In the paper, The influence of androgenic steroid hormones on female aggression in 'atypical' mammals, French and his group, which includes graduate students Aaryn Mustoe and Jon Cavanaugh and research technician Andrew Birnie, present information on the biological origins of this sex-reversed pattern of dominance and aggression. In many cases, exposure to high levels of androgen hormones (like testosterone) during gestation or shortly after birth can 'program' the brain centers involved in regulating aggression and dominance in females, thus shaping the nature of aggression later in adulthood. Additionally, the ability to form complex coalitions among females, particularly among related individuals (mothers, daughters and granddaughters) can provide an important social route to female dominance in some species.
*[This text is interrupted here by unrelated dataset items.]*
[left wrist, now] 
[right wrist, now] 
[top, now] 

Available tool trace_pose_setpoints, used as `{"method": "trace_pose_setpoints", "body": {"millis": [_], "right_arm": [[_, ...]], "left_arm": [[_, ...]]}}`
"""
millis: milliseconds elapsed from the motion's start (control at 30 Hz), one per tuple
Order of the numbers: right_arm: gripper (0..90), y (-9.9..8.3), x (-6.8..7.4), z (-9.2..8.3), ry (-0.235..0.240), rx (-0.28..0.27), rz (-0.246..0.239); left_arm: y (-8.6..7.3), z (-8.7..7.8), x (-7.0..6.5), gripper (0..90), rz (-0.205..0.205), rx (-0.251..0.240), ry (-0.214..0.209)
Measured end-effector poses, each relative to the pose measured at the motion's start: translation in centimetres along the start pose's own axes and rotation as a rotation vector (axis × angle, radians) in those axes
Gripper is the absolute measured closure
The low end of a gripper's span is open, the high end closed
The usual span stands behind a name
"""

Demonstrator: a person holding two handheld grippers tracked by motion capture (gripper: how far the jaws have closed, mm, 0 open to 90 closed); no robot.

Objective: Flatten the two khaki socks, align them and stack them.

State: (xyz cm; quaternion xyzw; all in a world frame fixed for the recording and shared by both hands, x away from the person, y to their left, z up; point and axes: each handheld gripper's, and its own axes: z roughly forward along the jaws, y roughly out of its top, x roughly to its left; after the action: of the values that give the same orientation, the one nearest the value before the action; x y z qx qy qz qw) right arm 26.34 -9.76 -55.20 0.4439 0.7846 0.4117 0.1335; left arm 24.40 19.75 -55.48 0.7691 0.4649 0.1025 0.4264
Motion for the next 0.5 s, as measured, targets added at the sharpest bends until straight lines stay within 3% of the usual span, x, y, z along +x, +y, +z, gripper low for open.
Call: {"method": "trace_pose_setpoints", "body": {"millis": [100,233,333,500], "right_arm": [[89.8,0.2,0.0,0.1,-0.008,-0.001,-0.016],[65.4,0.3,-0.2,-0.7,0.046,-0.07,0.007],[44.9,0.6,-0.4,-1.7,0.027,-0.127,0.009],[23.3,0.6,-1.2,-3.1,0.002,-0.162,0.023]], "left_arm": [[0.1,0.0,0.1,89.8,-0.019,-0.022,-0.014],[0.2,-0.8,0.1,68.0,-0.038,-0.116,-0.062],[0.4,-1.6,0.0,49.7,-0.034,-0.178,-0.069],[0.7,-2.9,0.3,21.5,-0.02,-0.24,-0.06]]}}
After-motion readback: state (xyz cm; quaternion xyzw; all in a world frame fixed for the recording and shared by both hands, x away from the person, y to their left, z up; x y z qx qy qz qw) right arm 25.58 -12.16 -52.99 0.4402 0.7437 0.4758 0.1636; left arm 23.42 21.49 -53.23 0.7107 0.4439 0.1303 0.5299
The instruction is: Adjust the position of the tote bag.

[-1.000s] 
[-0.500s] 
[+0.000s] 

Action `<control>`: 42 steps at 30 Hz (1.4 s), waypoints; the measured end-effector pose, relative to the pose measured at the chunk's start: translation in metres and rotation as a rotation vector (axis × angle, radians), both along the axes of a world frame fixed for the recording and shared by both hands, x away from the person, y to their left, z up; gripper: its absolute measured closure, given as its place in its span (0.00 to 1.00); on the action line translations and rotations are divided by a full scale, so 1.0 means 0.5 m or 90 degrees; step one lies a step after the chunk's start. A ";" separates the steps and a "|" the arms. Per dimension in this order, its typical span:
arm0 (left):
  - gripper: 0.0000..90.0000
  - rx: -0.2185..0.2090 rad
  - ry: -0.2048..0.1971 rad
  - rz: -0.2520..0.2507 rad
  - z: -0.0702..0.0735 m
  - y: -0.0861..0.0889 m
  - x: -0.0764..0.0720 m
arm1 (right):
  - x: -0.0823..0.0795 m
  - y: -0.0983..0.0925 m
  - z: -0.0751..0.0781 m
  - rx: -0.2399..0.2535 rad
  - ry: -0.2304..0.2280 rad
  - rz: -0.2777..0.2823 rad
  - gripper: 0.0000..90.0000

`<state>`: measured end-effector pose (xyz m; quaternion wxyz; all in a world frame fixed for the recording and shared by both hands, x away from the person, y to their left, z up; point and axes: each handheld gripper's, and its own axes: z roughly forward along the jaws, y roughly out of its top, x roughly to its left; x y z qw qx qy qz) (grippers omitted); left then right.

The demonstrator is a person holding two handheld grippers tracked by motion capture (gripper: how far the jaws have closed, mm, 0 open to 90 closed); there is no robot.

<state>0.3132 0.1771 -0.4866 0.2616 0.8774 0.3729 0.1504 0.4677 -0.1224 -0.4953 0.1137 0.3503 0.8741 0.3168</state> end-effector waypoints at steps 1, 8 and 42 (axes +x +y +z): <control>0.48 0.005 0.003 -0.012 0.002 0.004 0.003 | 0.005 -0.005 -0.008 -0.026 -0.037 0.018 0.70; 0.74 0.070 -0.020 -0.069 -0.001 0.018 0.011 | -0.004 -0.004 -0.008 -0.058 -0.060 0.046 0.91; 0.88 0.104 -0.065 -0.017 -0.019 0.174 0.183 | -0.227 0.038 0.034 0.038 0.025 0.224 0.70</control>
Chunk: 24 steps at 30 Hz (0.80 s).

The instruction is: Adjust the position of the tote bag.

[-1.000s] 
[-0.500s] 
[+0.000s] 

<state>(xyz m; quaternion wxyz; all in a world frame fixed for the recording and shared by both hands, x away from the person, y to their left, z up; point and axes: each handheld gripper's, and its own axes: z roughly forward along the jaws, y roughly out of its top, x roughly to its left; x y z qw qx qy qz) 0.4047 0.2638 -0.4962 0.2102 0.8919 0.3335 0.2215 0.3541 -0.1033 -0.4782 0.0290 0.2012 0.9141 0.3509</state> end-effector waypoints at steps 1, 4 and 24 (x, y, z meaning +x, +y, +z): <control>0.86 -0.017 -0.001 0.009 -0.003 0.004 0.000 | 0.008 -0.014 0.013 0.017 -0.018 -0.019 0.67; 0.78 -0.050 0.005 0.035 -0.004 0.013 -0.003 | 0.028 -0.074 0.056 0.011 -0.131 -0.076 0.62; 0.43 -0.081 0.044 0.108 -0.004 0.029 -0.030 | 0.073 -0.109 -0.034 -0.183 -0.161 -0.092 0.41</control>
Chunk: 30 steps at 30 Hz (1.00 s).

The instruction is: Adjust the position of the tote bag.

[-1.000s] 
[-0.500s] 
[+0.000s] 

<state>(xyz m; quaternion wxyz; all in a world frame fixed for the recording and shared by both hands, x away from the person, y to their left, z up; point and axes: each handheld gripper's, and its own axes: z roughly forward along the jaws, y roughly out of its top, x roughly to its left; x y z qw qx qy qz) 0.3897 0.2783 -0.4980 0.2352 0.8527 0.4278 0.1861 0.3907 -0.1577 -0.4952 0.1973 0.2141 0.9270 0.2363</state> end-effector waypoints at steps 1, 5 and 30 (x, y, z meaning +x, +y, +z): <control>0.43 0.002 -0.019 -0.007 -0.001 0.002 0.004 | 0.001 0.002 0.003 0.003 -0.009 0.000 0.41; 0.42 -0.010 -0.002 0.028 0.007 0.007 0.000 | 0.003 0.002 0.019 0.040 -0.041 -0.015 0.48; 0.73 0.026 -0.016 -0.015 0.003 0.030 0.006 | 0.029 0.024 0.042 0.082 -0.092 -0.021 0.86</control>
"In contrast to Mr. Erickson's characterization of male and female roles, our work shows that simply having XX or XY chromosomes (the sex-determining chromosomes in female and male mammals, respectively) does not dictate what an individual's social role, social status or aggression level will be," French said. "Evolution has shaped multiple manifestations of sex roles in mammals, and our review shows that many of these differences have, at their root, hormonal mechanisms. This includes diversity in sex differences in patterns of dominance and aggression, including many cases where females are both more aggressive and more dominant than males."